Another multicenter, randomized study was conducted in Europe and included 309 de novo low-risk immunological kidney-transplant recipients who had received a graft from a deceased donor (15). The kidney recipients received either rATG (n = 151, 1.25 mg/kg for 10 days) followed by a tacrolimus-based triple therapy (i.e., tacrolimus was started on day 9), or received no induction treatment and the tacrolimus-based triple therapy was started immediately following transplantation (n = 158) (15). The incidence of BPAR was significantly lower in the rATG group (15.2% vs. 30.4%; P = 0.001). At 12 months, patient- and graft-survival rates, as well as renal function and delayed graft function, were similar between both groups. Adverse events, such as leucopenia, thrombocytopenia, and CMV infections, were more frequently reported in patients who had received an induction therapy.
Although these two trials demonstrated that a rATG-induction therapy can delay the introduction of CNIs and lower the incidence of early-rejection episodes, this was at the expense of reversible thrombocytopenia and leucopenia, and increased infection, particularly CMV.
Moreover, despite significantly decreasing the rate of BPAR, the induction therapy seemed to have no significant impact on one-year patient-survival, or graft function or survival. Therefore low-risk patients treated with a modern immunosuppressive treatment that includes a CNI, an anti-proliferative, and steroids, may not need a rATG-induction regimen.

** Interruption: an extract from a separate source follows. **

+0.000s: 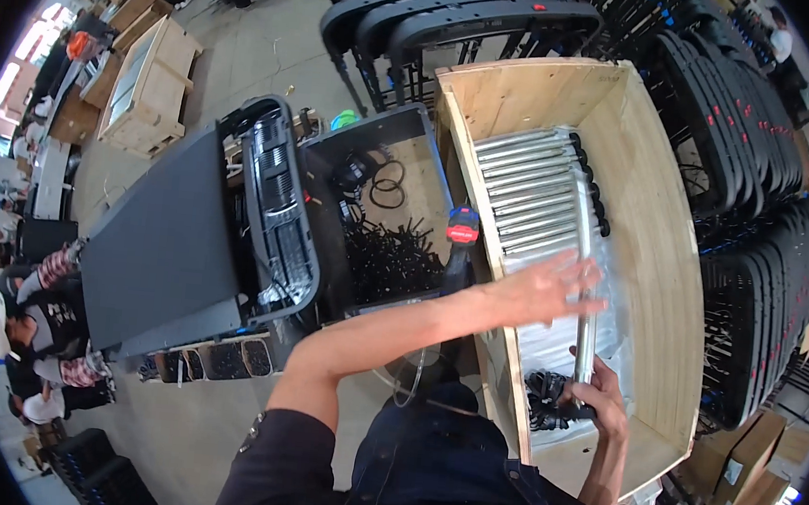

3.4. Early steroid-withdrawal strategies supported by lymphocyte-depleting induction therapies
Another way to profit from the immunosuppressive potential of rATG induction is to rapidly withdraw steroids in specific patients. The focus of this strategy is to reduce the morbidity tied to chronic steroid exposure, such as diabetes, weight gain, hyperlipidemia, and hypertension.
A few prospective randomized trials have explored this possibility and all show that when patients are treated with a maintenance immunosuppressive regimen coupled with CNIs and mycophenolate mofetil, rATG induction allows safe withdrawal of steroids within the first three months (16-19). All trials show either a lower or similar BPAR rate in rATG-treated patients. Some trials have also described a better metabolic profile when steroids were withdrawn (19).
3.5. CNI avoidance or CNI sparing with rATG induction
While CNI sparing or the late introduction of CNIs is a widespread and relatively accepted strategy, complete CNI avoidance is still debated.
A few prospective studies show that the late introduction of CNIs is feasible when patients undergo an induction with rATGs, with this strategy being especially useful when there are risk factors for delayed graft function (20,21): i.e., older donor age, long ischemia time, a vascular donor.
CNI avoidance plus a maintenance therapy of mammalian target of rapamycin (mTOR) inhibitors and mycophenolate mofetil have shown excellent one-year results regarding BPAR and patients’ survival (22-24). However, only one study has actually demonstrated lower graft survival in a CNI-free group (22). The question then arises as to what happens in the long run and whether these patients, once the immunosuppressive effect of rATG disappears, develop de novo donor-specific alloantibodies (dnDSAs): indeed, m-TOR inhibitor-based immunosuppressive regimens may enhance this phenomenon (25,26).
3.6. Delayed graft function and induction therapy
It has been reported that intraoperative administration of anti-thymocyte globulins may minimize the lesions caused by ischemia-reperfusion injury, and the subsequent development of delayed graft function. Hence, a prospective, randomized trial on recipients of a de novo kidney transplant from a deceased donor found that, compared to postoperative administration, giving the first dose of rATG intraoperatively was associated with less delayed graft function (14.8% intraoperatively vs. 35.5% postoperatively; P < 0.05) and resulted in significantly better renal function by day 14 (serum creatinine 1.81 vs. 2.82 mg/dL; P = 0.04) (27). However, these findings have not been reproduced since.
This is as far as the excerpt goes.